Sometimes I replay memories like an old VCR tape
Our past is still with us in some ways. It defines us.
It is like a backpack full of trinkets and memories often weighing us down, yet we are reluctant to let them go for fear that we lose a vital piece of us in the process. And so we lug them with us into the present…because we can.
I recently read a story about a man who discovered that his childhood friend had been maliciously murdered. His friend had moved away when they were still young and their friendship had faded away like a summer sun in the evening. He hadn’t thought about his friend until one day he looked him up on the internet only to discover the tragic news of his passing.
I wonder sometimes about the things in my backpack. I bring to mind often some of my childhood friends that I have never seen since the day we drove away.

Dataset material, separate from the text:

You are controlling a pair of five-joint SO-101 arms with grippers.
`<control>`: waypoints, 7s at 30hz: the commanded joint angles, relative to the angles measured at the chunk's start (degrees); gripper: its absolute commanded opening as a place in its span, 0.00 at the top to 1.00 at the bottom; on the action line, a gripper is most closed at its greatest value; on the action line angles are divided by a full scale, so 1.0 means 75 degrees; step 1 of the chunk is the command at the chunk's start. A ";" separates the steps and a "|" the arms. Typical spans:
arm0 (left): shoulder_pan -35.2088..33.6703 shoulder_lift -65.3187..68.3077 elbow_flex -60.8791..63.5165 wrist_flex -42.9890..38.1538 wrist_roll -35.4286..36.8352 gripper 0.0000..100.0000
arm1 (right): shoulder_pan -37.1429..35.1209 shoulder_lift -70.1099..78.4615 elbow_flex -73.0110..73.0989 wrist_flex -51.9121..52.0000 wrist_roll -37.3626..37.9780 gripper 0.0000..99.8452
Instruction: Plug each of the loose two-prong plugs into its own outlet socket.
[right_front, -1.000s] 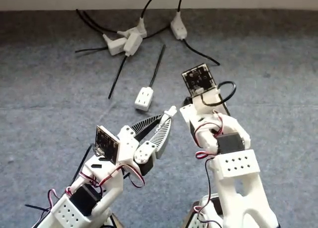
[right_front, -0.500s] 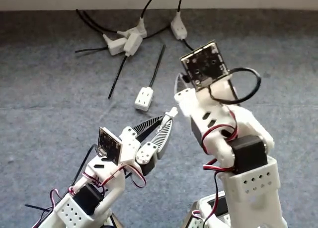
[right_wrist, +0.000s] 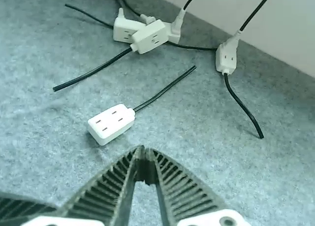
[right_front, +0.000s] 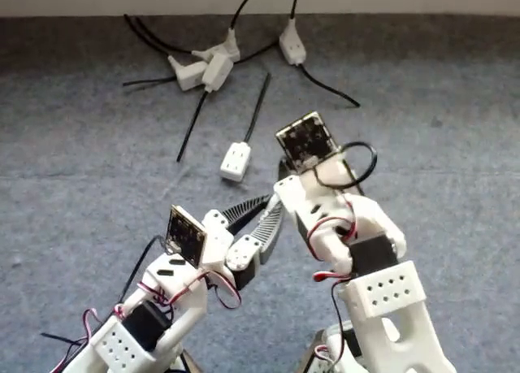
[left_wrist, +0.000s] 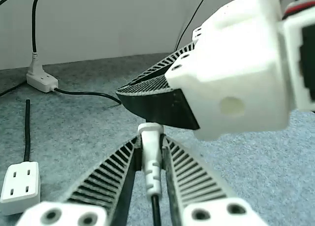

Sometimes I replay memories like an old VCR tape, rewinding it and re-watching the action play out on the screen in my mind. I remember the dumb things I said or did because I was young and stupid. I recall the moments I thought would last for ever, but only found out how fleeting time can be.
When I was younger I would sit in the pews at church as if they had splinters and my rear end were riddled with those wooden shards. Time was laborious then, and an hour felt like twenty years. Now, much older, I sat in church yesterday, it was Easter Sunday, and that celebratory hour vanished like a blink of the eye. Isn’t it funny how time, growing older and maturity measures the minutes vastly different than when we were young and carefree?
I imagine that there is a grain of truth for us here.
Our days are surely numbered, and the older we get the more in tune we are with that realization.
Where minutes to a younger me felt like an eternity now quickly dissolves like a morning fog at the kiss of the burning, amber of a morning sun. Perhaps this is the lesson we all must learn. For doesn’t it say somewhere in the Bible that a thousand years to God is like a day? If our collection of years and backpacks of the past amount to a mere speck of time compared to our Eternal God’s, why do I sometimes trust in my own interpretation on that time? Why do I struggle with embracing the Eternal perspective on things? Doesn’t He know better than my limited span of existence?
The bible also says “Who am I that you are mindful of me?” (Psalm 8:4)
Just think of it; the ageless, Eternal, Creator of the Universe is mindful of one who is the complete opposite of Him. Why? Because of my experience? Because of my sarcastic sense of humor? Because of all of my charm? NO. All of this comes from the One who created you and me. So why is He mindful of you and me? LOVE. Pure and simple. He loves us. He cares about us. He desires to walk with us in our day and be included in the journey.
I don’t know what’s in your backpack that contains your past. Perhaps some of it is cherished memories. Perhaps other items contained there is the of pain and misery of a broken childhood or family…and you still carry around those scars today. Perhaps it does define us in some ways. But then I also hope that there is a larger perspective, with far less pain than splinters in a church pew and growing up,…it is the eternal perspective. That there is some understanding of the Infinite God who would care for the finite – you and me. He longs to share in the stories of the past…the present, and journey into the future with you.
Just something more to ponder today.